Real, living threat of cadmium in rice
“Itai! Itai!” This is Japanese for “it hurts! It hurts!” It is also the name of a disease that emerged in the early 20th century in the Toyama area (prefecture) of Japan, due to cadmium poisoning, .
Itai-itai disease was the name locals gave to severe spinal and joint pains. Though locals didn’t know it at the time, cadmium poisoning can cause softening of the bones and kidney failure. It came about due to two neighbouring, interconnected practices: Mining and rice irrigation.
Cadmium released into mountain rivers by mining companies settled on the river bed, along with other heavy metals. So when river water was used to irrigate the paddy fields, the soil, and the people were poisoned.
In a classic case of the dictum “don’t learn late lessons from early warnings”, the problem emerged as early as 1912 , while the compensation payouts only began as late as the 1970s.
From the 1980s to 2012, a massive soil replacement programme cleaned polluted rice paddy fields. As a result, the cadmium content in rice has “markedly decreased”, according to Keiko Aoshima, director of the Hagino hospital and published author on the topic.
His 2016 article in the peer-reviewed journal Soil Science and Plant Nutrition states: “Cd nephropathy [kidney disease caused by cadmium] is still prevalent, progressive and irreversible among the inhabitants of the Jinzu River basin, and new occurrences of itai-itai disease are found even today.”
This may seem as relevant as the start of many a fairy tale — “long, long ago and far, far way” — to those of us on this island floating off the north west of Europe.
However the EU has been trying, unsuccessfully, to reduce cadmium exposure in its citizens for years.
The source of cadmium contamination of European soil? Mineral fertilisers.
A December 2016 European Parliament report says: “The long-term use of mineral phosphorus fertiliser has contributed to increased cadmium concentrations in agricultural soils. There are indications that crops produced by organic farming, specifically cereal crops, have relatively low cadmium concentrations, though this is not certain.
“This is highly relevant to human health as food is the dominant route of human exposure to cadmium in non-smokers. The population’s current cadmium exposure is close to, and in some cases above, tolerable limits.
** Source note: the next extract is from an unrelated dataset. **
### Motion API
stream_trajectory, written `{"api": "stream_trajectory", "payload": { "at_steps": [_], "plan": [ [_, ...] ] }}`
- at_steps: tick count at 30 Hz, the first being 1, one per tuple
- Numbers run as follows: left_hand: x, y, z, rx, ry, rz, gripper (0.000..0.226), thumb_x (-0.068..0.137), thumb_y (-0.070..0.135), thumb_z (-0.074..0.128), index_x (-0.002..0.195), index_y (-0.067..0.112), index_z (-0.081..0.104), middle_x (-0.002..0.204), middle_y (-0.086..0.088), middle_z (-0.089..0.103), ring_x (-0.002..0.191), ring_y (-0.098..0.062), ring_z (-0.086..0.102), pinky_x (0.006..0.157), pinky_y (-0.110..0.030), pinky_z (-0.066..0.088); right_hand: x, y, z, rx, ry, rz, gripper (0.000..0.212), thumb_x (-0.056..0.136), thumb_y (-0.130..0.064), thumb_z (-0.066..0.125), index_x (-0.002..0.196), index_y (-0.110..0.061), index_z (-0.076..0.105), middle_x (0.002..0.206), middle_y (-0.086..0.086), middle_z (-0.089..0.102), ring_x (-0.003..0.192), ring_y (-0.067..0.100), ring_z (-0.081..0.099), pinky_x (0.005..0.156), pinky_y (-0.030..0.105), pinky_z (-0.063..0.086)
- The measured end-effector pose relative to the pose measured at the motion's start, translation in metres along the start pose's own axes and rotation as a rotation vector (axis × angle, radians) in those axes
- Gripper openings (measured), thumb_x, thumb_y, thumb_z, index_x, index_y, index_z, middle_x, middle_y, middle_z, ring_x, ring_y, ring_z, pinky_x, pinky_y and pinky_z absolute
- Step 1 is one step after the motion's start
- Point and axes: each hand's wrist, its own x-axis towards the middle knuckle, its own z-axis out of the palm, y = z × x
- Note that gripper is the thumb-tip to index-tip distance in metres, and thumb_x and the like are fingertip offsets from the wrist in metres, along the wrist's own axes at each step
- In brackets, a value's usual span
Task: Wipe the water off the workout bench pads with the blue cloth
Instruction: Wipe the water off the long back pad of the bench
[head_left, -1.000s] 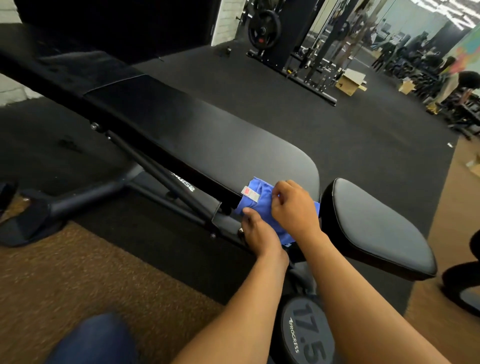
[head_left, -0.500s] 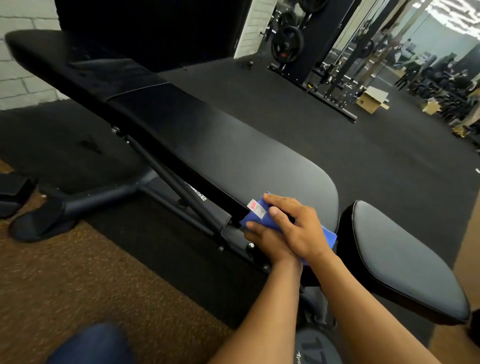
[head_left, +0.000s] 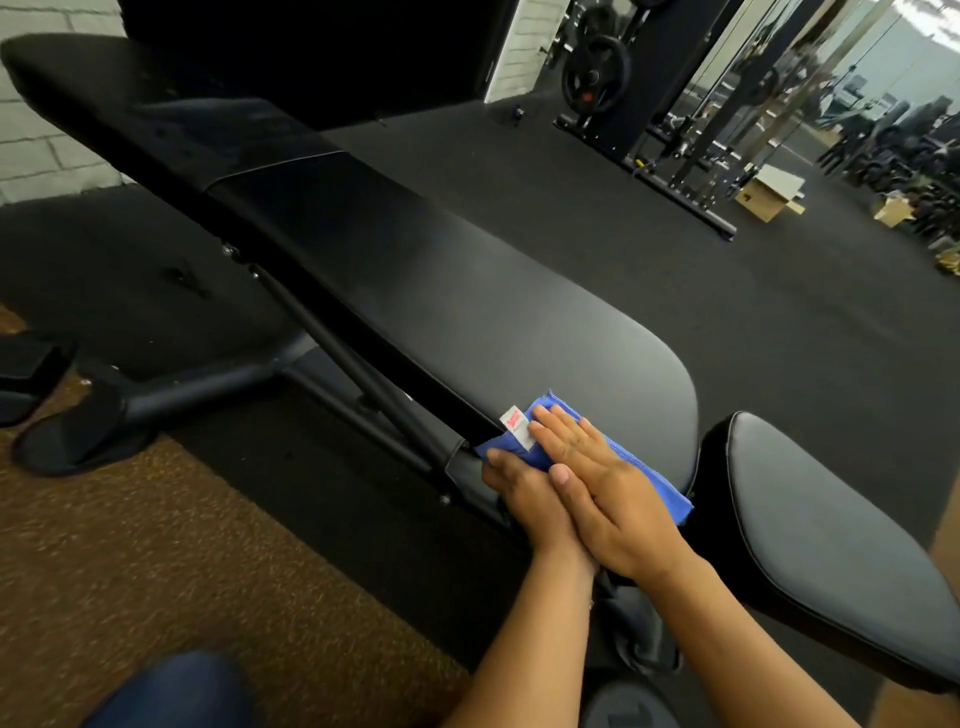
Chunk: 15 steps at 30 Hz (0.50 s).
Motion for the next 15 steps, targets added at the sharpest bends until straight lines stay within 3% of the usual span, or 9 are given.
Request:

There have been no studies comparing the effects of long-term organic versus conventional farm management on cadmium concentration in crops.
“However, long-term experiments over more than 100 years indicate that cereal crops fertilised with mineral fertiliser tend to have higher cadmium content compared to cereal crops fertilised with animal manure. This issue is highly relevant to human health and deserves further investigation.”
Meta-analysis by Baranski et al, with 343 original peer-reviewed studies published between 1977 and December 2011, revealed a 48% higher cadmium content in conventional crops. “Fertilisation strategies developed and used in organic agriculture, and limits for the cadmium content in mineral fertilisers, constitute potential strategies for decreasing the cadmium concentration in conventionally-produced crops.”
However, as is typical, the human health impact is not paid for anywhere in the conventional food chain. Organic crops, with lower yields and, arguably, lower cadmium levels, cost more per tonne to produce and for the consumer in the form of foodstuffs.
The public health purse takes up the slack, so the tax payer pays. The organic consumer self-taxes by buying the more expensive product — thus paying twice.
And yet, in the strange word of EU bodies and its reporting, another recent document somehow states “the expected additional costs of introducing mandatory or voluntary maximum threshold levels for cadmium in inorganic fertiliser are larger than the expected benefits”.
It seems unlikely, to this columnist anyway, that 21st-century Europeans have a higher pain threshold than early 20th-century Japanese.